# Demystifying Gaussian Process Regression

#### By Brett Morris, Jessica Birky, Russell Van Linge

### In this tutorial

The purpose of this tutorial is to introduce the concepts of Gaussian process regression, and give users an interactive environment for experimenting with Gaussian processes. This tutorial is based on [Rasmussen and Williams (2006)](http://www.gaussianprocess.org/gpml/), but is designed to be more readable and to encourage experimentation!


### Getting started


Let's generate some fake, one dimensional data, which we'll fit with various techniques.

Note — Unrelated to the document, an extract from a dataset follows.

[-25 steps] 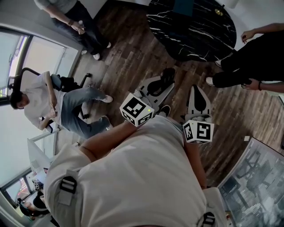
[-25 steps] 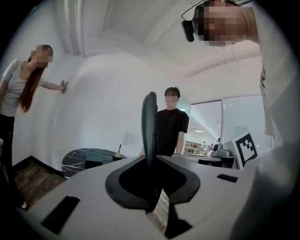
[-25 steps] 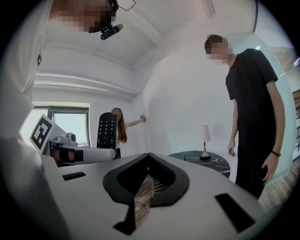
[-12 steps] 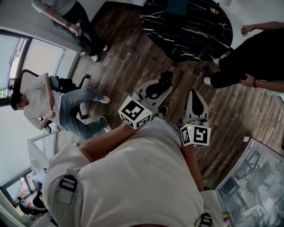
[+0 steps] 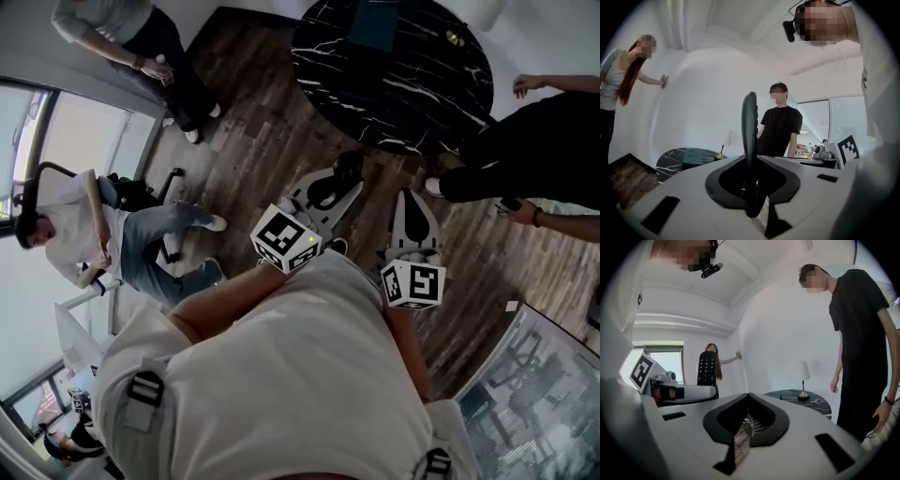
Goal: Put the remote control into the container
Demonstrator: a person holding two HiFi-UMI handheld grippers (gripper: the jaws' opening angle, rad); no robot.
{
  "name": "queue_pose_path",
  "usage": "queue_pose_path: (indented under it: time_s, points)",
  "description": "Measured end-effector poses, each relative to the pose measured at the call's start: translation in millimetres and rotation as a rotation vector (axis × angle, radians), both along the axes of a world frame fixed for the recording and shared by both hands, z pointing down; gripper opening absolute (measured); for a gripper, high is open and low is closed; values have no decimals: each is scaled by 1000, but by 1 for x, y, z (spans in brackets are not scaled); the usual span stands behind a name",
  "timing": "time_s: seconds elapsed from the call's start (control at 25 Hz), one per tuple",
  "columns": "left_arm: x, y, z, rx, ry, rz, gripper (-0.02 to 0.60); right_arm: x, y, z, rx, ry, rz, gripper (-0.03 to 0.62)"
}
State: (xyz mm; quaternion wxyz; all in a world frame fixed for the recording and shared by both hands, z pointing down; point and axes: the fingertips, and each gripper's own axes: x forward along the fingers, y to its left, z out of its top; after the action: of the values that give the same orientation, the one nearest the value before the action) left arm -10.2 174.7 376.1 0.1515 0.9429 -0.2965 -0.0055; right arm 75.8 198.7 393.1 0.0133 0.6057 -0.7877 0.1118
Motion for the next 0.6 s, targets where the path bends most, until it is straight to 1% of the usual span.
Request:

First we need to import matplotlib, numpy, (and optionally scipy) for this notebook: 

In [None]:
%matplotlib inline
from IPython.display import display
import numpy as np
import matplotlib.pyplot as plt

Now let's generate a small dataset of observations $y$, observed at times $x$:

In [None]:
np.random.seed(42)
ndim = 10
y = np.random.rand(ndim)[:, np.newaxis]
y -= y.mean()
x = np.arange(len(y))[:, np.newaxis]
yerr = y.std() / 2 * np.ones_like(x)

plt.figure(figsize=(8, 6))
plt.errorbar(x, y, yerr, fmt='.', color='k')
plt.xlabel('x')
plt.ylabel('y');

***

# Linear regression

Solutions to the [ordinary least squares](https://en.wikipedia.org/wiki/Ordinary_least_squares) estimators $\hat{\beta}$ are

$$ \hat{\beta} = ({\bf X}^\top {\bf N}^{-1} {\bf X})^{-1} {\bf X}^\top {\bf N}^{-1} y,$$

and their uncertainties are given by

$$ \mathrm{cov} = {\bf X}^\top {\bf N}^{-1} {\bf X}, $$

where ${\bf N}$ is the matrix of uncertainties on measurements $y$ (${\bf N}$ is diagonal for measurements with independent Gaussian uncertainties, in this case). 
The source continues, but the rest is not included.